Les rotations des navires des Lignes maritimes congolaises (LMC) au port de Boma ont fortement diminué, passant de 22 voyages par an en 2017 et 2018 à seulement cinq actuellement. Cette contraction reflète un recul de la demande à l’exportation, qui pèse sur l’équilibre financier de l’entreprise publique et sur les producteurs locaux.
Une chute des rotations qui fragilise l’exploitation
Le sous-directeur des LMC, Dieudonné Kasereka, explique que la baisse des activités est directement liée au manque de marchandises à transporter. « Actuellement, nous sommes descendus à cinq voyages par an, alors qu’en 2017 et 2018, nous en réalisions 22 par an », précise-t-il. Cette réduction drastique limite les revenus de l’entreprise, alors que ses charges fixes restent élevées.
Parmi ces charges, la location du navire représente un poste important : 15 000 dollars américains par mois. Avec moins de rotations, les recettes diminuent, mais cette dépense demeure.

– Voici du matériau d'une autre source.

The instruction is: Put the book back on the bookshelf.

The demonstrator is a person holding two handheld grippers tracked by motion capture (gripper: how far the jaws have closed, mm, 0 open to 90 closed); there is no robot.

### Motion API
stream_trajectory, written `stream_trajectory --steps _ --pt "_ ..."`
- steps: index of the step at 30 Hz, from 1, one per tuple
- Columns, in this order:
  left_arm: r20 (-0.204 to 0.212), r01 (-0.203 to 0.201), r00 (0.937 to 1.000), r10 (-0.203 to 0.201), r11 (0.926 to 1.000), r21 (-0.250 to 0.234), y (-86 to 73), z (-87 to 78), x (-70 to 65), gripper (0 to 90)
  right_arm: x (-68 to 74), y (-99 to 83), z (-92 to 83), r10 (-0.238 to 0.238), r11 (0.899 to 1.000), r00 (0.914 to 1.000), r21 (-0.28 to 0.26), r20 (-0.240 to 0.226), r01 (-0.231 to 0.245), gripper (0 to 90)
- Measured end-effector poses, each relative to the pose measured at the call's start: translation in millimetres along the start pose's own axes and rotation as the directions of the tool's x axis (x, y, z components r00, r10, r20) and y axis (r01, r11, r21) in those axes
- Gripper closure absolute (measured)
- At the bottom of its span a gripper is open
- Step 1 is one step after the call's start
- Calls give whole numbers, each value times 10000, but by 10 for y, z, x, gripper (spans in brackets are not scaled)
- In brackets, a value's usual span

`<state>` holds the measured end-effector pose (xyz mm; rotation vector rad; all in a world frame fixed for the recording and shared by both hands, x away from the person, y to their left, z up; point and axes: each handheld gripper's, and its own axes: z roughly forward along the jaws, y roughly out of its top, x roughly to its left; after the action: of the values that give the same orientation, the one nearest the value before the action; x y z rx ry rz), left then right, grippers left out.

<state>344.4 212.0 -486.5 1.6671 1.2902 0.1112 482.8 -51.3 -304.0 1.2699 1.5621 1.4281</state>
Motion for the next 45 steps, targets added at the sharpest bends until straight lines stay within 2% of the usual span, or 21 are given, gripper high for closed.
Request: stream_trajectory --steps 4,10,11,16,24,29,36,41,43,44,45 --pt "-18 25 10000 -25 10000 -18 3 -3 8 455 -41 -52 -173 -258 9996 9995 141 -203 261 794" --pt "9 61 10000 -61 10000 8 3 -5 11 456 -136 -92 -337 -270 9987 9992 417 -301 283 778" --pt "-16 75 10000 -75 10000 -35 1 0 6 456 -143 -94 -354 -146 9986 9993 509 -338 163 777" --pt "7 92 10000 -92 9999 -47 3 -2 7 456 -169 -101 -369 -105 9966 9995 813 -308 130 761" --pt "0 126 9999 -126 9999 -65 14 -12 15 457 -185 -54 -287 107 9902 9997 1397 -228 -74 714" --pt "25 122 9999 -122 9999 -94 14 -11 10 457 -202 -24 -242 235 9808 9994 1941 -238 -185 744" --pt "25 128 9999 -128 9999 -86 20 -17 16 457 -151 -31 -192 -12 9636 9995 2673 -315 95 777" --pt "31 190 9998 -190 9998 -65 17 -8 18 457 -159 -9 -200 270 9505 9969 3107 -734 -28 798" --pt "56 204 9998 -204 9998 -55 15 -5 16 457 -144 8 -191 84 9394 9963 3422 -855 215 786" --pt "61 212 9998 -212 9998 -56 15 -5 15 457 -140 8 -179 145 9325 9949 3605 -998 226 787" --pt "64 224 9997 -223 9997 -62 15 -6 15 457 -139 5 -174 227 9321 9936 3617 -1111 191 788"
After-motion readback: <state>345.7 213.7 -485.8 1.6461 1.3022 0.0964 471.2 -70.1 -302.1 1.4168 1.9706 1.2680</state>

L’entreprise doit donc trouver des solutions pour couvrir ses coûts d’exploitation et éviter une dégradation plus profonde de sa situation.
Des exportations agricoles en panne
Le port de Boma a été conçu pour exporter les produits agricoles de la région. Or, les opérateurs économiques et les producteurs locaux rencontrent de sérieuses difficultés pour fournir des volumes suffisants. Dieudonné Kasereka indique que même pour obtenir le peu de marchandises transportées, il faut attendre deux à trois mois.
Cette situation révèle un problème structurel : la production agricole locale ne parvient pas à alimenter régulièrement les navires. Le responsable des LMC plaide pour une relance des anciennes sociétés agricoles et un accompagnement des agriculteurs afin qu’ils produisent en quantité suffisante. Sans cela, les cales restent vides et les navires partent avec des chargements partiels, ce qui aggrave le déficit.
Un enjeu de pérennité pour l’entreprise publique
La baisse des activités au port de Boma met en lumière la dépendance des LMC à la vitalité du secteur agricole local. Si la production n’augmente pas, l’entreprise ne pourra pas générer assez de revenus pour couvrir ses charges, notamment la location mensuelle du navire. Dieudonné Kasereka estime que la relance de la production et des exportations est indispensable pour assurer la pérennité des activités.
Cette situation illustre un cercle vicieux : moins de marchandises signifie moins de voyages, donc moins de recettes, ce qui limite les capacités d’investissement et de maintenance. À terme, c’est toute la chaîne logistique qui pourrait être affectée, avec des conséquences pour les producteurs, les opérateurs économiques et l’emploi local.